Imagine you're reading a research paper, and each citation of a retracted paper has a bright red indicator.

Cites of papers that cite retracted papers get orange. Higher degrees of separation might get Yellow.

Would that, plus recalculating the citation graph points system, implement the "cascading deletes" you had in mind?

It could be trivial feature of hypertext, like we arguably should be using already. (Or one could even kludge it into viewers for the anachronistic PDF.)

2 comments

That would be overwhelming and coarse. You wouldn’t know if an orange or yellow paper actually relies on the retracted citations or it just mentions them in passing, unless you dig through the paper yourself to figure this out yourself, but most people won’t do that.

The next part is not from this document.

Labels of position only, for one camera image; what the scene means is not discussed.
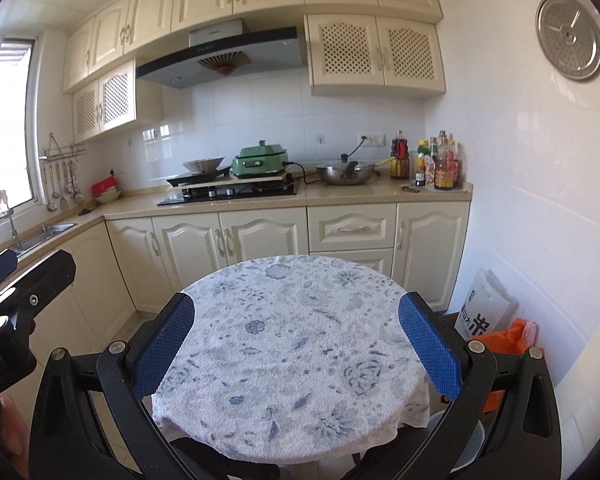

I think a better method would be for someone to look over each paper that cites a retracted paper, see which parts of it depend on the retracted data, and cut and/or modify those parts (perhaps highlight in red) to show they were invalidated. Then if there’s a lot of or particularly important cut or modified parts, do this for the papers that cite the modified paper, and so on.

This may also be tedious. But you can have people who aren’t the original authors do it (ideally people who like to look for retracted data), and you can pay them full-time for it. Then the researchers who work full-time reading papers and writing new ones can dedicate much less their time questioning the legitimacy of what they read and amending what they’ve written long ago.

I don't know which way would be better, since I don't know the subtleties of citations in different fields. I'll just note that automatically applying this modest taint to papers that cite retracted papers is some incentive for the person to be discerning in what they cite.

Of course, some papers pretty much have to be cited, because they're obviously very relevant, and you just have to risk an annoying red mark appearing in your paper if that mandatory citation is ever retracted.

But citations that are more discretionary or political, in some subfields (e.g., you know someone from that PI's lab is going to be a reviewer), if you think their pettiness might be matched by the sloppiness/sketchiness of their work, then maybe you don't give them that citation, after all.

If this means everyone in a field has incentive for citations to become lower-risk for this embarrassing taint, then maybe that field starts taking misconduct and reviewing more seriously.

Riffing on this,

I wonder if you could assign a citation tree score to each first-level citation.

For example, I cite papers A,B,C,D. Paper A cites papers 1,2,3,4. Paper 1 cites a retracted paper, plus 3 good ones.

We could say "Paper 1" was 0.75, or 75% 'truthy'. "Paper A" would be 3x good + 1x 075% = 3.75/4 = 93.7% truthy, and so on.

Basically, the deeper in the tree that the retracted paper is, the less impact it propagates forth.

Maybe you could multiply each citation by it's impact factor at the top level paper.

At the top level, you'd see:

Paper A = 93.7% truthy, impact factor 100 -> 93.7 / 100 pts

Paper B = 100% truthy, IPF 10 -> 10/10 pts

Paper C = 3/4 pts

Paper D = 1/1 pts

Total = 107 / 115 pts = 93% truthy citation list

If a paper has an outsized impact factor, it gets weighted more heavily, since presumably the community has put more stock in it.

Thus incentivizing authors to add citations to established papers for no reason other than to increase their own trust score. Which already happens to a degree but this would magnify that tenfold.